## Task goal
Count the lines below that hold the word "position" and say how many, with no other text.

## Exercise data
[Start of Attachment]

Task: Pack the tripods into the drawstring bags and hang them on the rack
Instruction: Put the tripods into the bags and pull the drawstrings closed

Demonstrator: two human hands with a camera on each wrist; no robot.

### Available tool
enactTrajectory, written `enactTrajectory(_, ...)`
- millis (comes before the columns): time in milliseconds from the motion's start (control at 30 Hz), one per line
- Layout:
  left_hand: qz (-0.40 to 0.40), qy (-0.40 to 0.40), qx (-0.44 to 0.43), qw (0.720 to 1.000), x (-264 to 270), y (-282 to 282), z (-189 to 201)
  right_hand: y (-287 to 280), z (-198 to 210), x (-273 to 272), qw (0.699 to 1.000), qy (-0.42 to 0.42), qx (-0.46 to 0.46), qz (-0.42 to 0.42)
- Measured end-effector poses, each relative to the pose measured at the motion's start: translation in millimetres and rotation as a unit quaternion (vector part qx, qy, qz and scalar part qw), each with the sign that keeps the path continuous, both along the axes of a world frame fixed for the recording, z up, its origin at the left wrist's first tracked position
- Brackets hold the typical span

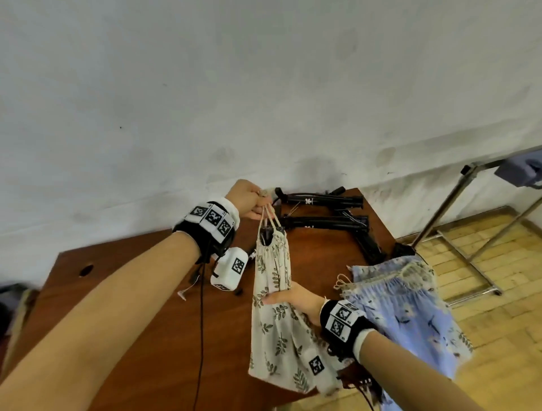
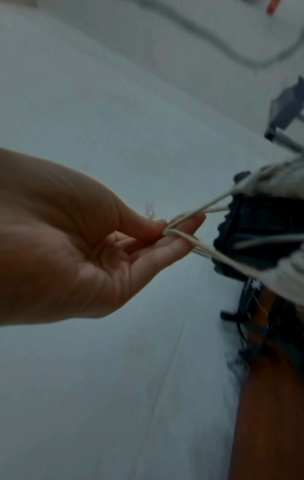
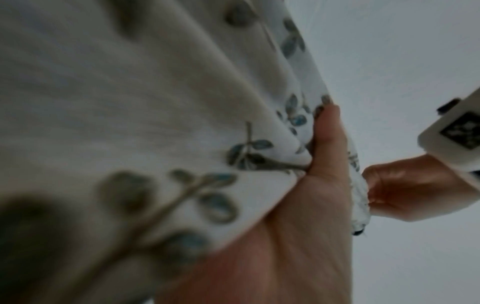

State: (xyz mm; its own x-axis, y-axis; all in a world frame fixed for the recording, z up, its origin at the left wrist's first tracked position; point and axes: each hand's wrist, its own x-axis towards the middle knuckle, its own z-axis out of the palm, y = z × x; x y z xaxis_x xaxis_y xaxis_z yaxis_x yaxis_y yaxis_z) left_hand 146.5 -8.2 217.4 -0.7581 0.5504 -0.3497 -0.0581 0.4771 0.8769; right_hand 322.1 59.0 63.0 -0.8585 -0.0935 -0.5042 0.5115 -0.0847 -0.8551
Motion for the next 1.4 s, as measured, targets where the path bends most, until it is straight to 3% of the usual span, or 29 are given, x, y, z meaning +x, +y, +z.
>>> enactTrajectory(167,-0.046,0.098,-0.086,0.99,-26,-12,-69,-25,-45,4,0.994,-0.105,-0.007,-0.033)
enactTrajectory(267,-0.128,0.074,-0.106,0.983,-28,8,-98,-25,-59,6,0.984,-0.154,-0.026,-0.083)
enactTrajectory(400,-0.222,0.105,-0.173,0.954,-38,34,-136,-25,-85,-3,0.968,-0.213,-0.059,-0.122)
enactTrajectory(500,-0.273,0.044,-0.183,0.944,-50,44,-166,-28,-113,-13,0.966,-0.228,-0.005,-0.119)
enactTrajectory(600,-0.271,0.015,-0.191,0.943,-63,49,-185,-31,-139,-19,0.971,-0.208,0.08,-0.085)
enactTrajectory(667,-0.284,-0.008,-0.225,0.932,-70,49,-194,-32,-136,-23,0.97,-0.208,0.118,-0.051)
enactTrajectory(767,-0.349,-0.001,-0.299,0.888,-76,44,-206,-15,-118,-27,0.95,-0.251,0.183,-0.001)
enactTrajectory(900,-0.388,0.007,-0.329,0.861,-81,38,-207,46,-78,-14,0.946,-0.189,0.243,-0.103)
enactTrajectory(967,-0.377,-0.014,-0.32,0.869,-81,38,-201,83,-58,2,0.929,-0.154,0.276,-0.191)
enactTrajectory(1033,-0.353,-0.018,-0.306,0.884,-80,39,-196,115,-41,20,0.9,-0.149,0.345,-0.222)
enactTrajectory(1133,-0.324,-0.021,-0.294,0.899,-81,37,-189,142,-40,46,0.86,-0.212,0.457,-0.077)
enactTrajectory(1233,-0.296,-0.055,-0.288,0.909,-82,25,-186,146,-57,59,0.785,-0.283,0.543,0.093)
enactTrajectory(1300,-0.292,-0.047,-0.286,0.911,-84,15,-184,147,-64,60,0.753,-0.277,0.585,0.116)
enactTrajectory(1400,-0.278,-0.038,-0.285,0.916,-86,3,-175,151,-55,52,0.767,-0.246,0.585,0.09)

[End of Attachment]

## Result of the exercise
2